▸ **TASK ITEM**
Reproduce word for word, from the entries below, the line with "Visual grounding on", the line with "Provide the mask", and every line between them, and nothing more.

▸ **RECORDS PROVIDED**
※
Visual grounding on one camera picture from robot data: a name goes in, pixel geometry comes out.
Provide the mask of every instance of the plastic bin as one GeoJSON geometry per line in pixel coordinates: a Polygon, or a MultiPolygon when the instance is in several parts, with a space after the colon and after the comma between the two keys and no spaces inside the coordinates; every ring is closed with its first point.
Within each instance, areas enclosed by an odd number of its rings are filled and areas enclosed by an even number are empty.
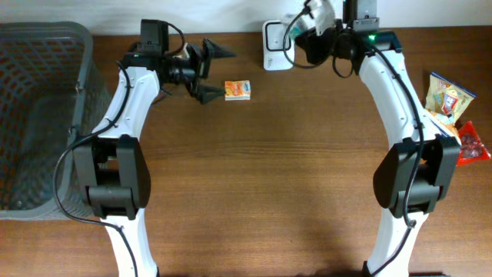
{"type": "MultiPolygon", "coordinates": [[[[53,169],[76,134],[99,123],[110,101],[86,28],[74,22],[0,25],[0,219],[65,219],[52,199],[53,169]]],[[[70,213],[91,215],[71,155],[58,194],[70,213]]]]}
※
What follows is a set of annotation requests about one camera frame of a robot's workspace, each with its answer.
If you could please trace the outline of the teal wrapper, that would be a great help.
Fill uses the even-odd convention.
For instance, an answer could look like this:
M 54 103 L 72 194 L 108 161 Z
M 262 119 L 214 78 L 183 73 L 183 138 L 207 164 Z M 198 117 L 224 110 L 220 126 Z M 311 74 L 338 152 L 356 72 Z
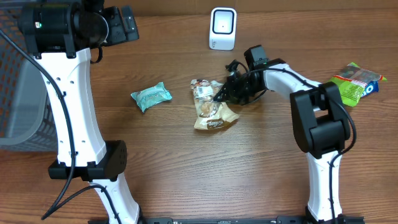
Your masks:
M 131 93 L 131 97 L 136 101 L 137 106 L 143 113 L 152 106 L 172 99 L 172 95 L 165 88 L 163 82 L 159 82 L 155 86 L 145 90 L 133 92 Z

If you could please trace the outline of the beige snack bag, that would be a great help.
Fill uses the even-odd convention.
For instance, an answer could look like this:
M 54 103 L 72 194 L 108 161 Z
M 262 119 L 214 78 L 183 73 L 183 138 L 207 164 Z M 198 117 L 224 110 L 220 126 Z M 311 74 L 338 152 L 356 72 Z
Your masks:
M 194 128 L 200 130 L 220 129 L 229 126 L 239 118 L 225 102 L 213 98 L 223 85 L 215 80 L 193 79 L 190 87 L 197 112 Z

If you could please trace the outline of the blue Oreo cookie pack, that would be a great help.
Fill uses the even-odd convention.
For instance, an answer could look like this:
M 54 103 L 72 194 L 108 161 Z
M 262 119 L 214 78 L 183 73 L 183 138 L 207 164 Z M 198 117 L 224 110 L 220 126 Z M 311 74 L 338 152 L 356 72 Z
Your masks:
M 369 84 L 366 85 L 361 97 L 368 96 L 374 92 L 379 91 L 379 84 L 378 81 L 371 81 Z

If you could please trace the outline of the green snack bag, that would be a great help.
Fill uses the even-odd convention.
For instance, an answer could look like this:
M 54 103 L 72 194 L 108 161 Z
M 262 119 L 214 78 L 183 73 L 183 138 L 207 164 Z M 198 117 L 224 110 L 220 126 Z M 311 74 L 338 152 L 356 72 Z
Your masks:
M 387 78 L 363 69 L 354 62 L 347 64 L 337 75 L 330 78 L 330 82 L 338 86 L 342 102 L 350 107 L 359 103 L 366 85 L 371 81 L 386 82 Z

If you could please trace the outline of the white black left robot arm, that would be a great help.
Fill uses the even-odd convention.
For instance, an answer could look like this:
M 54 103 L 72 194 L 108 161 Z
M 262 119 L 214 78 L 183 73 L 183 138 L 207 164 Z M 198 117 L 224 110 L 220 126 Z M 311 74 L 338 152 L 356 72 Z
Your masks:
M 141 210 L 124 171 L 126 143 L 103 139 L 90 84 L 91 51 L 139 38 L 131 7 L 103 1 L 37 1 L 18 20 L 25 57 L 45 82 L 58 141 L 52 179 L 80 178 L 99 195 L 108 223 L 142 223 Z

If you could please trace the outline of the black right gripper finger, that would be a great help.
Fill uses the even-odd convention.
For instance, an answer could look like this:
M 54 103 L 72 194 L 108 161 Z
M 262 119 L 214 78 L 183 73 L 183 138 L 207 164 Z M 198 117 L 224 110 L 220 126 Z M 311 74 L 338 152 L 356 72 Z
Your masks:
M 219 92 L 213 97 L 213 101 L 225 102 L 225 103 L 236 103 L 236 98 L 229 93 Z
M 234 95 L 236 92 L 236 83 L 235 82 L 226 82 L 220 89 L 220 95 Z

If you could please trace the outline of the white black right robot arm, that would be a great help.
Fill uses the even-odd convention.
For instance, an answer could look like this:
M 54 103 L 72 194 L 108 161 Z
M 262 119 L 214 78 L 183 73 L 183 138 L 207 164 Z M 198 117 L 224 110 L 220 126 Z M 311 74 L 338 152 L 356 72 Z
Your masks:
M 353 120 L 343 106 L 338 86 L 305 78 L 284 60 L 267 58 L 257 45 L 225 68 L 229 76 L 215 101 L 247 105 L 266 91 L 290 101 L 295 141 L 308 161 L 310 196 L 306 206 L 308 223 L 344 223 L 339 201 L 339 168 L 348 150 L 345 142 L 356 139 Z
※
▸ **RESPONSE TO THIS EXERCISE**
Visual grounding on one camera picture from robot data: a name goes in, pixel geometry comes out.
Provide the mask of every instance of the plastic bin as one GeoJSON geometry per line in pixel coordinates: a Polygon, or a MultiPolygon when the instance is in several parts, with a space after the colon and after the comma between the two keys and no spaces inside the coordinates; every ring is closed with its first point.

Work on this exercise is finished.